До последней минуты! До последнего биенья внутри - твоя смертушка завтра: смотри ей в глаза, не смотри! Ты свою смерть в свою жизнь никак не вписал: не отразил ни в одном из тысячи тусклых старых зерцал... Ты слишком жадно, единокровно живёшь! полноводно поёшь! До страсти точишь охотничий нож! Ты вечно выходишь из ветхих, отживших кож! Ты бабочкою смарагдовой вылетаешь из мёртвой куколки вон! Ты смерть наизусть читаешь, выпрастываешь из паутинных пелён...

Но ты свою смерть не узнаешь в лицо, когда явится вдруг! Но ты перед ней зарыдаешь: обнять не хватит рук! Ты жил - тёк огненной лавой, расплавленный, яркий, жаркий, безумный, дурной, морем потоков кровавых, зрячим Мiромъ, слепой войной! А смерть - твоё настоящее тело! Она - гляди-ка! - ты сам! Она стать тобой не хотела, взять на себя стыд твой и срам... Когда всё кончается - красная лава застывает январским льдом... Без славы помрёшь иль со славой - да разве всё дело в том! Ты назначен быть смертным, слышишь. Приговор ты выучил наизусть: УЙДЁШЬ ЗВЁЗД ЯСНЫХ ПРЕВЫШЕ. Уйду, ты киваешь, пусть.
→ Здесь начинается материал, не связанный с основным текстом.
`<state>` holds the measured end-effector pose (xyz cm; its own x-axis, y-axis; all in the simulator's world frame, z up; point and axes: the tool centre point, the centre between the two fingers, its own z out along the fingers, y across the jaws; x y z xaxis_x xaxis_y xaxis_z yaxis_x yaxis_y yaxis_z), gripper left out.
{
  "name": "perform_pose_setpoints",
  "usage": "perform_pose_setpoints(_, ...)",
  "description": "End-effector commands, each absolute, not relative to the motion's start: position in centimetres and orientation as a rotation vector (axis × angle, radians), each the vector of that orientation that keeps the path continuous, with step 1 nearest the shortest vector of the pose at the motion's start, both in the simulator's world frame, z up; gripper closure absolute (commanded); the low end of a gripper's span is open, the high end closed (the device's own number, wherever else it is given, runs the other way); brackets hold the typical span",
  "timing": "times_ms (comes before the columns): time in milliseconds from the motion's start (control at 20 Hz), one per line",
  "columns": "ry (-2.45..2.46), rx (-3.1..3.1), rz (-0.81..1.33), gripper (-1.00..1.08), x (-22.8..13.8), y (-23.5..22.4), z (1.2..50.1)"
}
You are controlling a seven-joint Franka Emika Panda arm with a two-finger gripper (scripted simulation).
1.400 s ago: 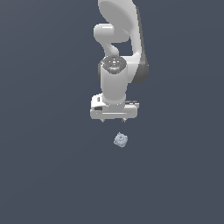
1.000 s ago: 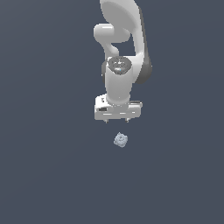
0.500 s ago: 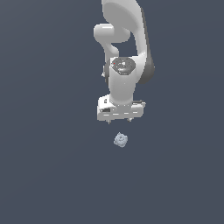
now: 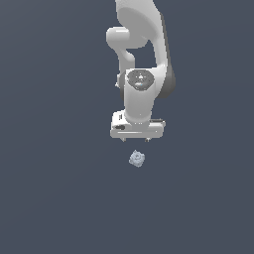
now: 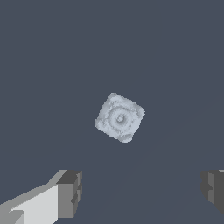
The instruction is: Pick up the object and move it to a goal position.
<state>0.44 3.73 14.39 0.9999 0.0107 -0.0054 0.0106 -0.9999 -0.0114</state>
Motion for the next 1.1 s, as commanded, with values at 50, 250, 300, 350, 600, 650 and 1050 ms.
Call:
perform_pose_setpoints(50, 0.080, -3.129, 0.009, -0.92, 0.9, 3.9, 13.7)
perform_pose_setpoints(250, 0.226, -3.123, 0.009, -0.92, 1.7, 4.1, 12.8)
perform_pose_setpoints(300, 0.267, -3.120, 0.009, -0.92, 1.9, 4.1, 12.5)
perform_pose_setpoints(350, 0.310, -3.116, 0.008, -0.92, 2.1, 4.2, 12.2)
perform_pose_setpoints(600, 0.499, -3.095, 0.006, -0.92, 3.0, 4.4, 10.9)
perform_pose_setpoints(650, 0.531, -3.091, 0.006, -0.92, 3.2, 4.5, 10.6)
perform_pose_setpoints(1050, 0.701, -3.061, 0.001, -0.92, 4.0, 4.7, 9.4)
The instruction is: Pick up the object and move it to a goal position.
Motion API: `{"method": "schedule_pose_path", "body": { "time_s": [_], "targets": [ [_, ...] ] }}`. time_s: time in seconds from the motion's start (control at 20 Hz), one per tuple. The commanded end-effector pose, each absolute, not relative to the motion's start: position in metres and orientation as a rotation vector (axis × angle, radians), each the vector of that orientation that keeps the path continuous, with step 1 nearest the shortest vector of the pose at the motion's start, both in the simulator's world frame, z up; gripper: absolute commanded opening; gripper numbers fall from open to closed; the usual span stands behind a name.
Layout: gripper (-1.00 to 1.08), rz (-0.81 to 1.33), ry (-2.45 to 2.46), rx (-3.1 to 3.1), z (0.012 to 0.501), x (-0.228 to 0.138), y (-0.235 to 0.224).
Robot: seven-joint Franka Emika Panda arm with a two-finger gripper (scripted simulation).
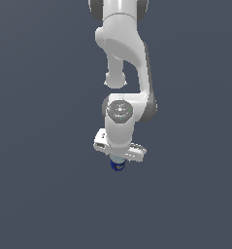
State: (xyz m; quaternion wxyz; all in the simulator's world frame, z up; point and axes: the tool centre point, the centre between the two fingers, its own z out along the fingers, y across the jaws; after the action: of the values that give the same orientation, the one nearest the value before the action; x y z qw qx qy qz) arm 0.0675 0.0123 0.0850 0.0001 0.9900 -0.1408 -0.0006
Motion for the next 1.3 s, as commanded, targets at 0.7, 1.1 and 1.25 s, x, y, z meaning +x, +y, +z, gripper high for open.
{"method": "schedule_pose_path", "body": {
  "time_s": [0.7, 1.1, 1.25],
  "targets": [
    [-1.0, 0.0, -0.444, 3.11, 0.074, 0.069, 0.012],
    [-1.0, -0.003, -0.443, 3.11, 0.079, 0.064, 0.006],
    [-1.0, -0.003, -0.443, 3.11, 0.087, 0.059, -0.003]
  ]
}}
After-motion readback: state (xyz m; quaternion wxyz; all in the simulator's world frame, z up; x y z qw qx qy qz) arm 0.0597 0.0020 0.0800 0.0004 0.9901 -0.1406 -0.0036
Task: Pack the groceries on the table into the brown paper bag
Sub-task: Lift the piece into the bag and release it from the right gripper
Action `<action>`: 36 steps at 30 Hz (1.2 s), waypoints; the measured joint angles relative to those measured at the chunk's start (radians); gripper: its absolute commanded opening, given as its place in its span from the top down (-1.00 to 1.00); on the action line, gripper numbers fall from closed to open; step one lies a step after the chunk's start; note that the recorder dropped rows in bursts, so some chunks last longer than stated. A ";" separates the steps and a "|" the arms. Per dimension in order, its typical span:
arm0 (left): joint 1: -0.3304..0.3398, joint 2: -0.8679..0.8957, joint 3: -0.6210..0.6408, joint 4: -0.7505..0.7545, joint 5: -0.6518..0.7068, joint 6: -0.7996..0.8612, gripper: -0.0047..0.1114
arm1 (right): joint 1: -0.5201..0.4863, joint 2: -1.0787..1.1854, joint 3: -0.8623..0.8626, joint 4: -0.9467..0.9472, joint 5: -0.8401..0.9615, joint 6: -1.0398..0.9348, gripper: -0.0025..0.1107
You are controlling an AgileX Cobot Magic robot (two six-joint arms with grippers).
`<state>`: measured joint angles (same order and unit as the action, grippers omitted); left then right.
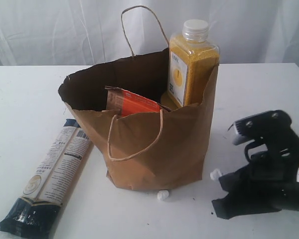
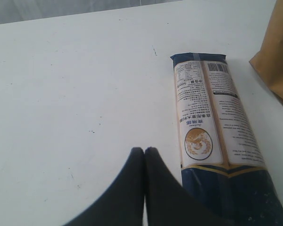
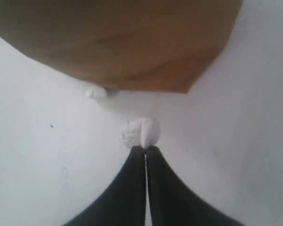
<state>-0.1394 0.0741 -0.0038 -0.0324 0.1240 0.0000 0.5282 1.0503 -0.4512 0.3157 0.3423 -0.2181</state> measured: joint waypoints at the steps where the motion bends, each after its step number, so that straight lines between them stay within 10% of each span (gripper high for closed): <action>1: 0.000 0.000 0.000 0.000 0.000 0.000 0.92 | 0.000 -0.034 -0.009 0.000 0.008 0.002 0.96; 30: 0.000 0.000 0.000 0.000 0.000 0.000 0.92 | 0.093 0.146 -0.617 -0.069 0.186 -0.049 0.94; 36: 0.000 0.000 0.000 0.000 0.000 0.000 0.92 | 0.093 0.260 -0.677 -0.084 0.261 -0.025 0.23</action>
<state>-0.1394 0.0741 -0.0038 -0.0324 0.1240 0.0000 0.6215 1.3104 -1.1281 0.2317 0.6038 -0.2434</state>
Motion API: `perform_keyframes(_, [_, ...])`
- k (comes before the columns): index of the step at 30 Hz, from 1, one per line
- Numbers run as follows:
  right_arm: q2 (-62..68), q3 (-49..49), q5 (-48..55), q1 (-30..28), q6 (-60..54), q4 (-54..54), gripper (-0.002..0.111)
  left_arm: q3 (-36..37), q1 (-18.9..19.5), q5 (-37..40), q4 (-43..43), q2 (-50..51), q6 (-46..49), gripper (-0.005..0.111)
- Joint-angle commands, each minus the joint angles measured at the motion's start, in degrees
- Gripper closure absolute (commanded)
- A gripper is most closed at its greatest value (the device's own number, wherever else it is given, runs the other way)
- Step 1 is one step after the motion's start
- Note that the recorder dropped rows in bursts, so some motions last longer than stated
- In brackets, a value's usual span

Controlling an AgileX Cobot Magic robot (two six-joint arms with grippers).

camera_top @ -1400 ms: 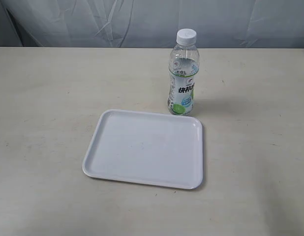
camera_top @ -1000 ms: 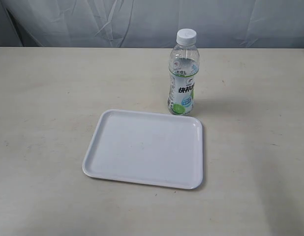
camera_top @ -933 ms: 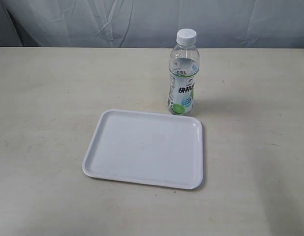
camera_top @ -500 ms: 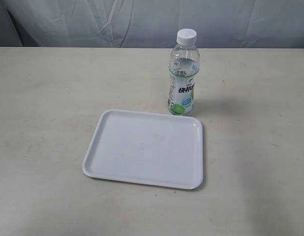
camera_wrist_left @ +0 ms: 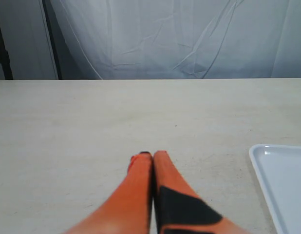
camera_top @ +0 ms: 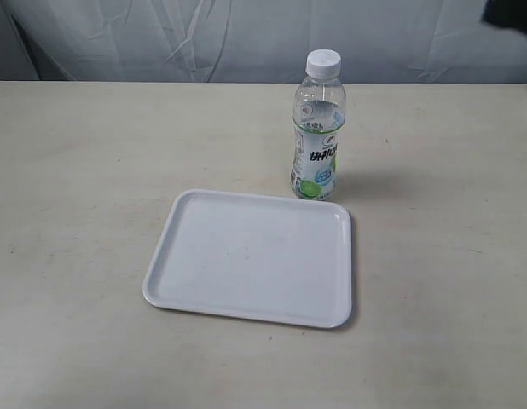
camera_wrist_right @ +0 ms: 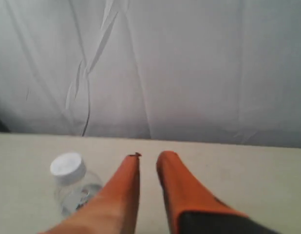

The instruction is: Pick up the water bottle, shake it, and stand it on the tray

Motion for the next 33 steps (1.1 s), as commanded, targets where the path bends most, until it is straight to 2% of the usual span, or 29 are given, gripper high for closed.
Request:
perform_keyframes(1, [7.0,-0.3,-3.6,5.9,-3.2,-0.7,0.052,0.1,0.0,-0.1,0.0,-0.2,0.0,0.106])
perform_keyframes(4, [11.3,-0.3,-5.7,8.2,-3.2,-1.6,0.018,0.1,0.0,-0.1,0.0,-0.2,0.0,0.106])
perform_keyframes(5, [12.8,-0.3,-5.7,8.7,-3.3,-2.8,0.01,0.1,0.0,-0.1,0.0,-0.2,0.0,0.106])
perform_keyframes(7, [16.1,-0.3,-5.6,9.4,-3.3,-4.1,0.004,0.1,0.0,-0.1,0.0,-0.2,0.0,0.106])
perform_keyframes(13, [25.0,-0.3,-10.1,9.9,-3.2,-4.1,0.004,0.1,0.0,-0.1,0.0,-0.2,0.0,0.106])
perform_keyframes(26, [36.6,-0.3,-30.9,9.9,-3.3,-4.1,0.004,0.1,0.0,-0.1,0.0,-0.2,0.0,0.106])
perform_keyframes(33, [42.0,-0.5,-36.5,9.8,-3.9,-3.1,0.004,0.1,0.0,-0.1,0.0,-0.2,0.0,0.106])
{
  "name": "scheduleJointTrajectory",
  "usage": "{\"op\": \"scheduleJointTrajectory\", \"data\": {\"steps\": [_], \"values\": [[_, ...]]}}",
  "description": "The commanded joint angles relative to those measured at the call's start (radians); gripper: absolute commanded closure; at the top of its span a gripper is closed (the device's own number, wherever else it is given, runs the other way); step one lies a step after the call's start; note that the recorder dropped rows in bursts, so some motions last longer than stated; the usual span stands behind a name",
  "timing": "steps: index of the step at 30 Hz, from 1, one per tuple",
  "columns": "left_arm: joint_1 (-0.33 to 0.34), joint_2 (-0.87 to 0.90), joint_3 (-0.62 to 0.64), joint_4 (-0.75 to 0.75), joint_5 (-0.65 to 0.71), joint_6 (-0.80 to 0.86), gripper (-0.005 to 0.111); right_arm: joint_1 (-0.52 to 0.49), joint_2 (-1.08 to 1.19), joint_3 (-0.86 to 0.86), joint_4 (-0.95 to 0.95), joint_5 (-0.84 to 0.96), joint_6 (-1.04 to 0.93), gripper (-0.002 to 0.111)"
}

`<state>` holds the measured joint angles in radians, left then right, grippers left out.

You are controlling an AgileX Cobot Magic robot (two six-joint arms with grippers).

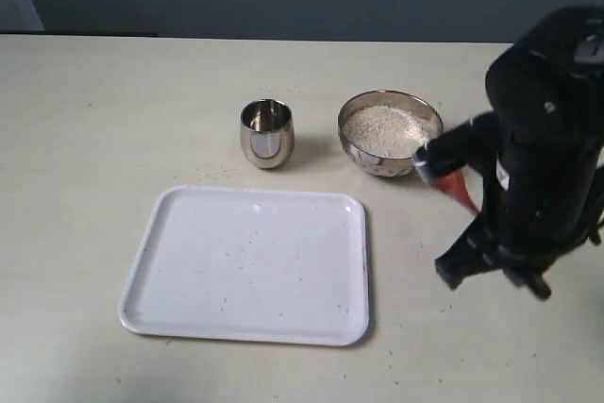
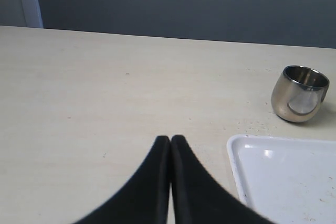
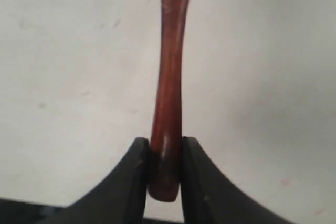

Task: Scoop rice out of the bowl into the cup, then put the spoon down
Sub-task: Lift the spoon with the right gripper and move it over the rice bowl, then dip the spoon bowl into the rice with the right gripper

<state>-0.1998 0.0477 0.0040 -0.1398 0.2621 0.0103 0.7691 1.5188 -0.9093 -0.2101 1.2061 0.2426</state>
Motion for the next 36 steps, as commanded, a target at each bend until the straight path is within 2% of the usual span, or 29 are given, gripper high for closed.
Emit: {"op": "scheduleJointTrajectory", "data": {"steps": [1, 6, 12, 15, 21, 36], "values": [[-0.005, -0.001, -0.004, -0.002, -0.009, -0.001, 0.106, -0.001, -0.036, -0.095, -0.312, 0.015, -0.17, 0.108], [-0.005, -0.001, -0.004, -0.002, -0.009, -0.001, 0.106, -0.001, -0.013, -0.163, -0.664, 0.015, -0.33, 0.108], [-0.005, -0.001, -0.004, -0.002, -0.009, -0.001, 0.106, -0.001, 0.088, -0.175, -0.953, -0.081, -0.346, 0.108], [-0.005, -0.001, -0.004, -0.002, -0.009, -0.001, 0.106, -0.001, 0.163, -0.175, -1.028, -0.141, -0.346, 0.108], [-0.005, -0.001, -0.004, -0.002, -0.009, -0.001, 0.106, -0.001, 0.334, -0.175, -1.191, -0.128, -0.346, 0.108], [-0.003, -0.001, -0.004, 0.001, -0.009, -0.001, 0.106, -0.001, 0.479, -0.175, -1.32, -0.071, -0.346, 0.108]]}}
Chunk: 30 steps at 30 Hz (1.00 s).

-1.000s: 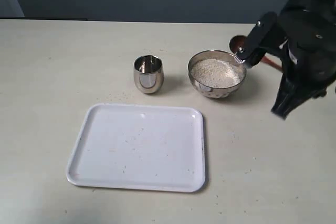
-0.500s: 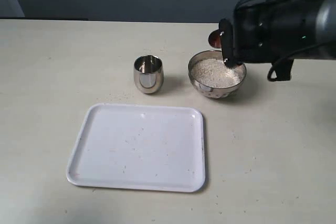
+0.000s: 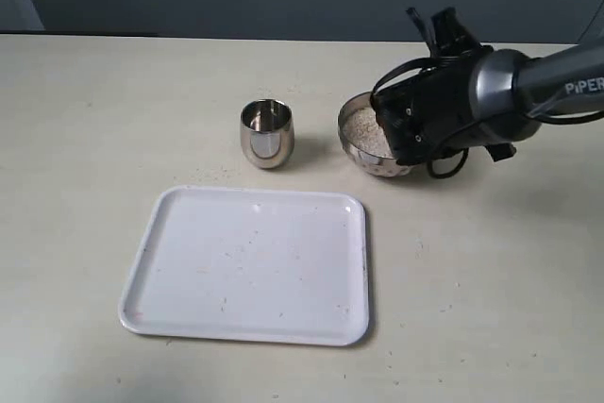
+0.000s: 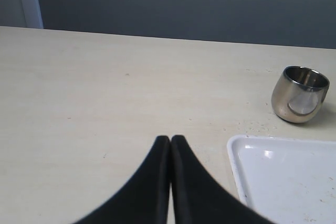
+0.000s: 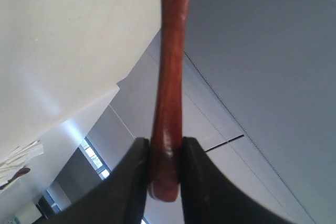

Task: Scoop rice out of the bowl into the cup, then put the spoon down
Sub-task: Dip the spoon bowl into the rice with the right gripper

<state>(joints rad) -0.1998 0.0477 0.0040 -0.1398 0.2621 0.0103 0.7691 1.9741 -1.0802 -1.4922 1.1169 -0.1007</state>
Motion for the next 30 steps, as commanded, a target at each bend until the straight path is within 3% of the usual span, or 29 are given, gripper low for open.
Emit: {"op": "scheduleJointTrajectory", "data": {"steps": [1, 30], "values": [[-0.003, -0.001, -0.004, 0.001, -0.009, -0.001, 0.106, -0.001, 0.029, -0.004, -0.045, 0.023, -0.003, 0.108], [-0.003, -0.001, -0.004, 0.001, -0.009, -0.001, 0.106, 0.0, 0.171, -0.084, -0.189, 0.061, 0.075, 0.108]]}}
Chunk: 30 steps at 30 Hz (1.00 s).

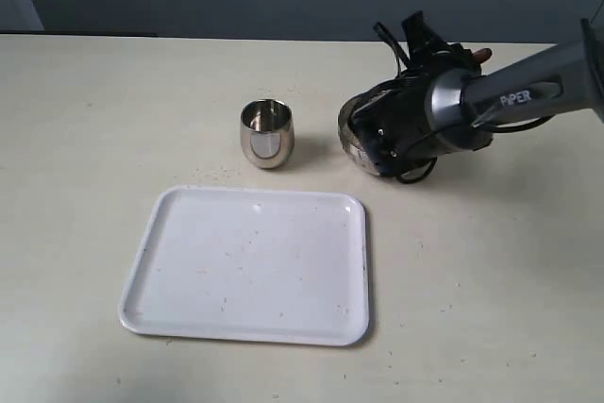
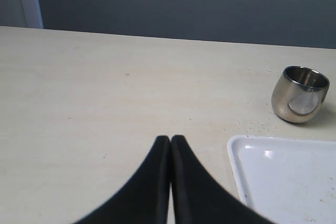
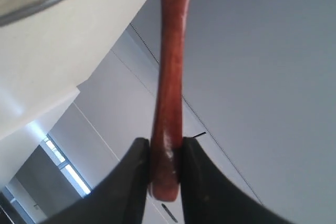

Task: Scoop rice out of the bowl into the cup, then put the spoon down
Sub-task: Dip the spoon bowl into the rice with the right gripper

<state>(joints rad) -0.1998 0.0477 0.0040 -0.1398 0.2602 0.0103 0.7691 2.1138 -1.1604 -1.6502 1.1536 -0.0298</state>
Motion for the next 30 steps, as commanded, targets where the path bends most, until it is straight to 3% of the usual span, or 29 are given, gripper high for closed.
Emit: {"op": "scheduleJointTrajectory", "data": {"steps": [1, 30], "values": [[-0.003, -0.001, -0.004, 0.001, -0.007, -0.001, 0.106, 0.0, 0.039, -0.003, -0.038, 0.027, 0.004, 0.108], [-0.003, -0.001, -0.004, -0.001, -0.007, -0.001, 0.106, 0.039, 0.015, -0.003, 0.194, -0.069, -0.198, 0.108]]}}
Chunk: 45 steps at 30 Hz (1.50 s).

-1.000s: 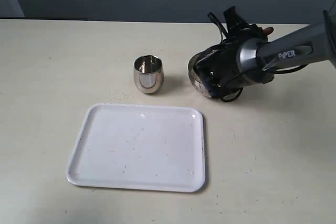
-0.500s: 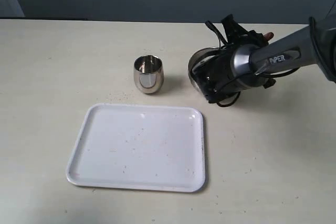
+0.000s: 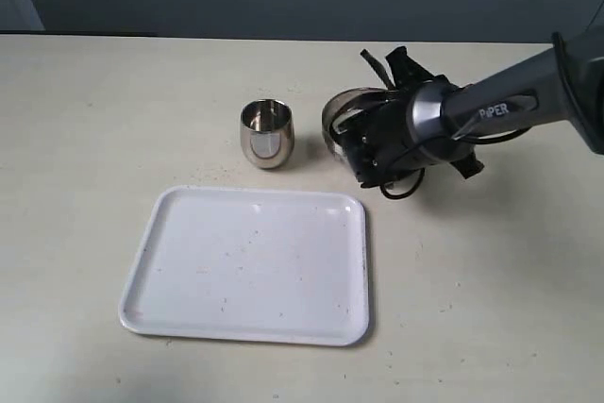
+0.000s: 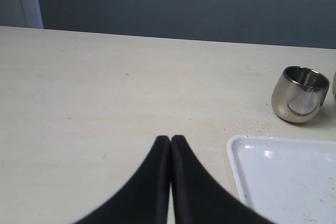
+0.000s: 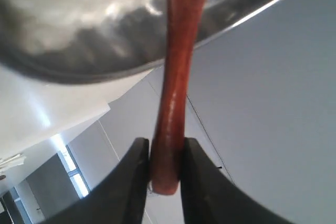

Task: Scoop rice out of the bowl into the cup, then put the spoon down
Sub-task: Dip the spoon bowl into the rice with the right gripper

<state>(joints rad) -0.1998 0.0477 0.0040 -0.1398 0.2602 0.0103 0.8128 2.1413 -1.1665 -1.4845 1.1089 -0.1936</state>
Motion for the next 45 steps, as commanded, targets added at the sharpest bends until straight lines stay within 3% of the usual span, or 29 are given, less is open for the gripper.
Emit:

А потом вдруг вскинешься, ярый, многострунный, пожарищней жизней всех, и завопишь на весь Мiръ подлунный, на весь ево плач и смех: Я НЕ МОГУ, МОЙ БОЖЕ! Я НЕ ХОЧУ УЙТИ!

...белое поле. Мороз по коже. Звезды в недвижной горсти.

...и только нежный голос тонко струит занебесный плач: ты родился голым, слеп, нелеп и горяч, и уходишь ты голым, велик, жалок и наг, разрушенный Божий Город, ослепший Вселенский зрак, одичалый кузнечный молот, сожжённый кричащий сруб, - насквозь прозрачным, как в голод, с молитвенной дрожью губ, с последним хриплым дыханьем, выталкивающим последний стих, с немым ночным замираньем кимвалов, цимбал твоих; и издали, тихо, оттуда, где жил до рожденья ты, тебя обнимет остуда - сиянием красоты, мерцанием перелесков, алмазным блеском полей, повиснешь на тонкой леске всей рыбьей жизнью твоей, забьёшься, и перельёшься в огромный звёздный котёл, и смертью своей упьёшься, пред Господом бос и гол, - скелет без кожи и плоти, без белой кости душа, в сиянии и в полёте последним ветром дыша.